A small minority of ashamed and closeted individuals will seek God’s forgiveness by preaching anti-LGBTQ hate in their places of worship or advocating for anti-queer legislation. An even smaller minority will engage in direct violence against others in the queer community. But the detrimental consequences of this shame and the fear engendered by attacks like the Colorado Springs shooting are most likely to result in depression and a greater risk of self-harm, as most people, including closeted queer people, are not violent towards others. We have a serious gun problem in the U.S. with most homicides involving handguns and a record number of deaths this year from mass shootings in modern U.S. history. Still, the majority of gun deaths in the U.S. every year are suicides.
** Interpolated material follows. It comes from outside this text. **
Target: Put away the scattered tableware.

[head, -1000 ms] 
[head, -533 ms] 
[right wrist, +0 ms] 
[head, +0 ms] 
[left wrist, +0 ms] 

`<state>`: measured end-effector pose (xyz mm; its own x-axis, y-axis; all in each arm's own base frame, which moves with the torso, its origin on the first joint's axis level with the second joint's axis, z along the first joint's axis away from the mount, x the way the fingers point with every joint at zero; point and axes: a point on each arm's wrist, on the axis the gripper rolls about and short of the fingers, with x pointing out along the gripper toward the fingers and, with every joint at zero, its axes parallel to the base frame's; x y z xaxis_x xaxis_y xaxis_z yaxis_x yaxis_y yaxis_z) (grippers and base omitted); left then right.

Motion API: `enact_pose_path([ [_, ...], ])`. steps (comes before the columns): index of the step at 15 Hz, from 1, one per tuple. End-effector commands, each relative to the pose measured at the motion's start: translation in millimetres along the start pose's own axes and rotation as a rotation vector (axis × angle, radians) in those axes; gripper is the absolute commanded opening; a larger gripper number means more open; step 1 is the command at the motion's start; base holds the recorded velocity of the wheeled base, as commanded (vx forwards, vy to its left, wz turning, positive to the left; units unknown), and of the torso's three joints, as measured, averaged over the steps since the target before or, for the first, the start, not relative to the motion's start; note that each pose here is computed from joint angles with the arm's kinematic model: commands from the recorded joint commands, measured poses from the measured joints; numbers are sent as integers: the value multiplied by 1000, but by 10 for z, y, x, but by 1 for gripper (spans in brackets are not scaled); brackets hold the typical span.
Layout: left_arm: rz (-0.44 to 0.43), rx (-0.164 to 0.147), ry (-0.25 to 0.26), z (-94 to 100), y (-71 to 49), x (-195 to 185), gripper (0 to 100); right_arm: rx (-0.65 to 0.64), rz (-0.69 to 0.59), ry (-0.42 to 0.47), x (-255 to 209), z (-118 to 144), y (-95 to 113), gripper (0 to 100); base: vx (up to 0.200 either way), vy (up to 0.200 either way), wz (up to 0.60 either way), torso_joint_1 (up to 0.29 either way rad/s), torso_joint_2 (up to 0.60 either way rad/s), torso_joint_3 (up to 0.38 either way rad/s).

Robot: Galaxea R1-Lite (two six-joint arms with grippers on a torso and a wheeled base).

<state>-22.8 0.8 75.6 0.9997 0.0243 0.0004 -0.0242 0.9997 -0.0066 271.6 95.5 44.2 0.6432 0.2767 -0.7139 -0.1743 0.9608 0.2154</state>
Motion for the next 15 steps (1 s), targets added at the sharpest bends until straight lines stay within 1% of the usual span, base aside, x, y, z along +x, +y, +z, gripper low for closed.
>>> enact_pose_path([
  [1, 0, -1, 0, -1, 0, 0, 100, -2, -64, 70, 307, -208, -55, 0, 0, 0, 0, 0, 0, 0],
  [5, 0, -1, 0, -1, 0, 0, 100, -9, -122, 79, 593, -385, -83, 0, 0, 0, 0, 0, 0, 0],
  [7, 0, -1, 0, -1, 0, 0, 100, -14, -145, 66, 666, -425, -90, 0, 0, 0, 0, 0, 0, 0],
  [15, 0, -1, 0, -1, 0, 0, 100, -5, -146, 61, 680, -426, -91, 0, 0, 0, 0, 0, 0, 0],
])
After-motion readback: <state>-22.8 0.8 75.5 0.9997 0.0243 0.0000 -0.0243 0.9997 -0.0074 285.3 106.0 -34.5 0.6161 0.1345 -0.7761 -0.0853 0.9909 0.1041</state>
The shooting in Colorado Springs was a product of hate, but it’s the indifference to queer lives by much of the political establishment that helped contribute to this attack. It was the indifference to the health and welfare of queer people during the early years of the Aids Epidemic that saw the legacy media slow to report, and the National Institutes of Health slow to respond. We see echoes of another inadequate response in the U.S. government’s handling of a public health crisis, monkeypox, where gay and bisexual men are in a high-risk category.
The response from mainstream gay rights groups and the Democrats to this shooting will undoubtedly be to support more funding for police and perhaps more punitive laws around hate crimes. It should not be easier to get a gun in the U.S. than to have an abortion or apply for forgiveness on your student loan debt that should not exist in the first place. But reports that the shooter in Colorado Springs was able to have a gun despite a prior arrest last year will lead to calls for more red flag laws, which will only empower the police to further criminalize the communities they already target: people of color, the disabled, the poor, and individuals who are houseless.
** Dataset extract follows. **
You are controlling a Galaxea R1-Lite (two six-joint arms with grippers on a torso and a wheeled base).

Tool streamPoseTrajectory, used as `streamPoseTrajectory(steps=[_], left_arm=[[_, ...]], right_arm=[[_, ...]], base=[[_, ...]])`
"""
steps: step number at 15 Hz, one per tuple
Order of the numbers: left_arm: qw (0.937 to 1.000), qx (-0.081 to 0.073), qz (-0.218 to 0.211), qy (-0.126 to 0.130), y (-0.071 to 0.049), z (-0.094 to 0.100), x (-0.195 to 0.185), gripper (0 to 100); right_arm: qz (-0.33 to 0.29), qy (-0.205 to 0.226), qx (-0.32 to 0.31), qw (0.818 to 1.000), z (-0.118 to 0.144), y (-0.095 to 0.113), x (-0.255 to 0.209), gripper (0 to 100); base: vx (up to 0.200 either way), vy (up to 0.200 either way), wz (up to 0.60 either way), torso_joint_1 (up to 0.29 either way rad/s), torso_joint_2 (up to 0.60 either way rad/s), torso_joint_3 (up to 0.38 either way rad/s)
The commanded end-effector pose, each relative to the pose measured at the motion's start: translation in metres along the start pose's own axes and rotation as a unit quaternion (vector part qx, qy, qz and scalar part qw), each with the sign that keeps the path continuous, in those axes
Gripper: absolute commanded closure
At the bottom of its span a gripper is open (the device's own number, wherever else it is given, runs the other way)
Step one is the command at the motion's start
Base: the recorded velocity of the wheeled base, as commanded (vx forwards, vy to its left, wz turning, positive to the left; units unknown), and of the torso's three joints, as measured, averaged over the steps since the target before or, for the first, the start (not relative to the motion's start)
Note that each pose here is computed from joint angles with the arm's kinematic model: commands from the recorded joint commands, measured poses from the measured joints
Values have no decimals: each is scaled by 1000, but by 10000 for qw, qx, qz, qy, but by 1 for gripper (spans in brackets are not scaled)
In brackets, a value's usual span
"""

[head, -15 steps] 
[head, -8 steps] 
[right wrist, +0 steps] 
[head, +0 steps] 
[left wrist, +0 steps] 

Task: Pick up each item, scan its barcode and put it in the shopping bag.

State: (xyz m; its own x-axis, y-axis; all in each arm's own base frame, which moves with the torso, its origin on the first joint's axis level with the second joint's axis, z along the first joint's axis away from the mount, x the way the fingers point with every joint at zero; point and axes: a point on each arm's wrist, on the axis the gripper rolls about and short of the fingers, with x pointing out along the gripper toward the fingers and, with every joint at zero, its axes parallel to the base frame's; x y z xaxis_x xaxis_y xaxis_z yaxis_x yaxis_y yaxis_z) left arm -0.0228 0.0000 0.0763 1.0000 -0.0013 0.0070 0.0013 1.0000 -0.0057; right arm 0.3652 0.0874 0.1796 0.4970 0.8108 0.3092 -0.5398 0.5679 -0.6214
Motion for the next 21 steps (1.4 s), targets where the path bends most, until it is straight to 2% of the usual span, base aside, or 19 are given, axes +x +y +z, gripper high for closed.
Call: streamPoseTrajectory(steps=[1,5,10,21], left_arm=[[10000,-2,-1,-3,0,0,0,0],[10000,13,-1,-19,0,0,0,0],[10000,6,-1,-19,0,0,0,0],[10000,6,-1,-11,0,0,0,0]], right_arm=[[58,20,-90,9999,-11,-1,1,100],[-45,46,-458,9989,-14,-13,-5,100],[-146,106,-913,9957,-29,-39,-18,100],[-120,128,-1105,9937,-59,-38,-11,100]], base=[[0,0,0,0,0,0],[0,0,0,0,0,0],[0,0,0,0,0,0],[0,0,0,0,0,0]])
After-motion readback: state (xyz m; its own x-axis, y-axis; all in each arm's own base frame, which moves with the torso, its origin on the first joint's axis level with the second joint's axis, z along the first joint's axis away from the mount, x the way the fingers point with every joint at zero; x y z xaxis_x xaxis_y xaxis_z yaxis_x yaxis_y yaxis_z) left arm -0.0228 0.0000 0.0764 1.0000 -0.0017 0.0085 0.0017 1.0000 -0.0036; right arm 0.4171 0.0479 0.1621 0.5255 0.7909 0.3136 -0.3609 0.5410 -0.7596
Queer people themselves, contrary to the stereotype of us all being wealthy and college educated, and despite the greater visibility of queer people in recent years, remain almost three times more likely to be houseless at some point in our lives, with one in five queer people experiencing houselessness before they turn 18. We are disproportionately stopped and arrested for minor crimes at higher rates than the general population. The impact is felt most by queer women, who make up about five percent of the total population, but 40 percent of those serving in women’s prisons.
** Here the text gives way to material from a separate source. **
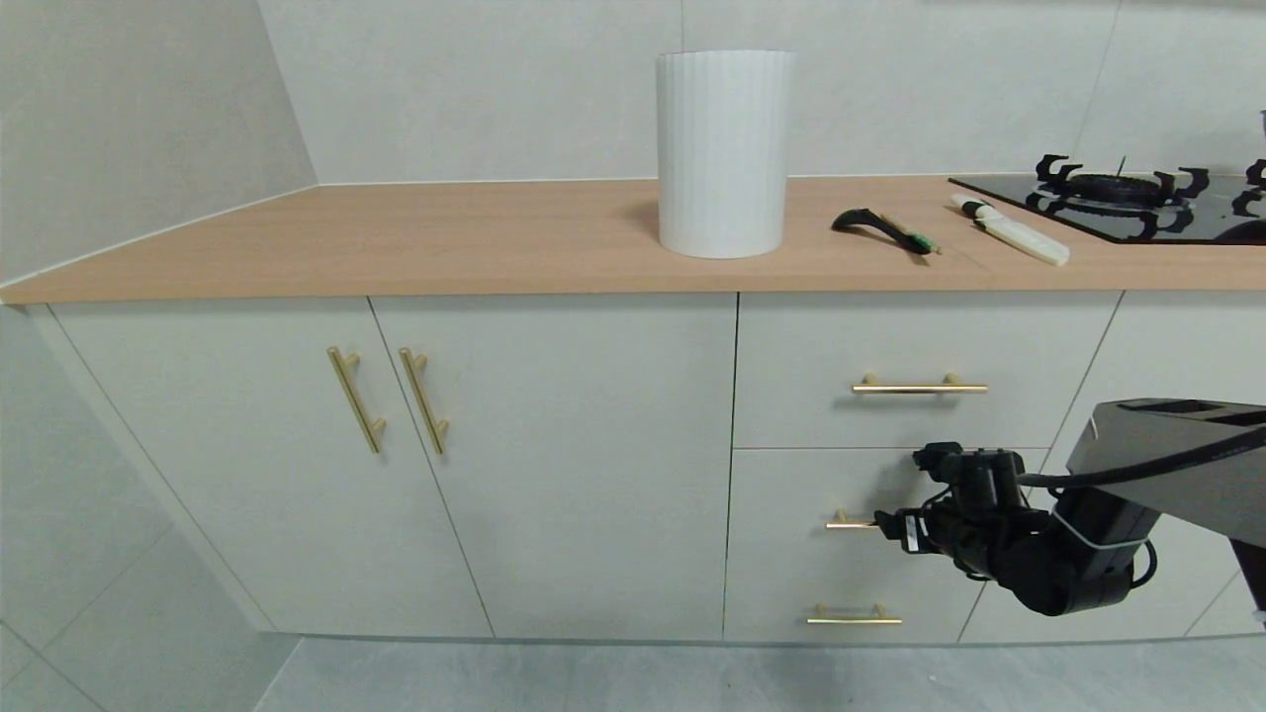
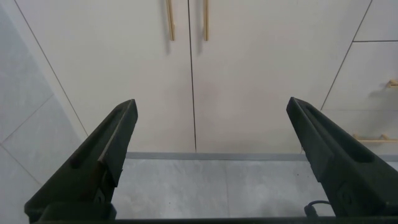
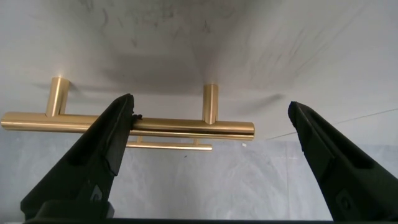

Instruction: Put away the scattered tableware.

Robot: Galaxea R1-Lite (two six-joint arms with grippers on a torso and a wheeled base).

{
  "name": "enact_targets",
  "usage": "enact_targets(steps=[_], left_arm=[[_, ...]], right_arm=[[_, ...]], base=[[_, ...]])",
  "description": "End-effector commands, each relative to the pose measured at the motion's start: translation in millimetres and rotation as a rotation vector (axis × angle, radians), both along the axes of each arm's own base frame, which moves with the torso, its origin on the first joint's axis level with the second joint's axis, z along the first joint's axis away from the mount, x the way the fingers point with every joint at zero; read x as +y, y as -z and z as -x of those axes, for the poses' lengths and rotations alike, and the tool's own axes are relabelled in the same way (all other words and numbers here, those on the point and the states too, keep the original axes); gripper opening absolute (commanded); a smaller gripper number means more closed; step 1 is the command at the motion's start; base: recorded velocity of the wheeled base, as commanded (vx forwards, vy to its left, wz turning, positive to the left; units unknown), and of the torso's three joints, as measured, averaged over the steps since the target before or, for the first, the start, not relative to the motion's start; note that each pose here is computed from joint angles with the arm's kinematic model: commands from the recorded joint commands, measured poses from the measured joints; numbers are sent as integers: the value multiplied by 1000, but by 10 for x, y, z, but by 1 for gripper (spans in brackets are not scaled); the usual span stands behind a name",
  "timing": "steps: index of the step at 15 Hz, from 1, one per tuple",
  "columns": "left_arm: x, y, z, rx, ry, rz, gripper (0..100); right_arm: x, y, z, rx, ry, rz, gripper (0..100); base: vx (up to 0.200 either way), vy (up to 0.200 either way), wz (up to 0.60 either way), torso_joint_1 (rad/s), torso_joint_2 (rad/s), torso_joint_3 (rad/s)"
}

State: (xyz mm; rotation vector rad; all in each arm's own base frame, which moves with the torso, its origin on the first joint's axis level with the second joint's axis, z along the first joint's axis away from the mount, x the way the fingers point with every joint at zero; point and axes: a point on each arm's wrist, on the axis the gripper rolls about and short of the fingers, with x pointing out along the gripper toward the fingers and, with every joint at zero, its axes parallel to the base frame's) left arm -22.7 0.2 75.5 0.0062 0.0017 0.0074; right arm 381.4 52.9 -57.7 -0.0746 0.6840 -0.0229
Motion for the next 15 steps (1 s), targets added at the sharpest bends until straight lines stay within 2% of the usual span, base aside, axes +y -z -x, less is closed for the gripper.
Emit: enact_targets(steps=[1, 10, 14, 15], left_arm=[[0, 0, -1, 1, 0, 0, 100], [0, 0, -1, 1, 0, 0, 100], [0, 0, -1, 1, 0, 0, 100], [0, 0, -1, 1, 0, 0, 100]], right_arm=[[0, 15, 5, 7, 0, 1, 100], [-5, 53, 38, 55, -1, 10, 100], [-6, 74, 61, 103, -6, 10, 100], [-9, 61, 90, 148, -11, 11, 100]], base=[[0, 0, 0, 0, 0, 0], [0, 0, 0, 0, 0, 0], [0, 0, 0, 0, 0, 0], [0, 0, 0, 0, 0, 0]])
Queer youth are also overrepresented in juvenile facilities, comprising double our representation at 20 percent, with 85 percent being queer people of color. The same goes for the transgender community: at less than one percent of the population, they are two percent of the prison population. When in prison, trans and nonbinary inmates like CeCe McDonald and Chelsea Manning are commonly misgendered and forced to serve in the prisons that correspond with their gender at birth. In and out of prisons, we are also more likely to be victims of sexual violence.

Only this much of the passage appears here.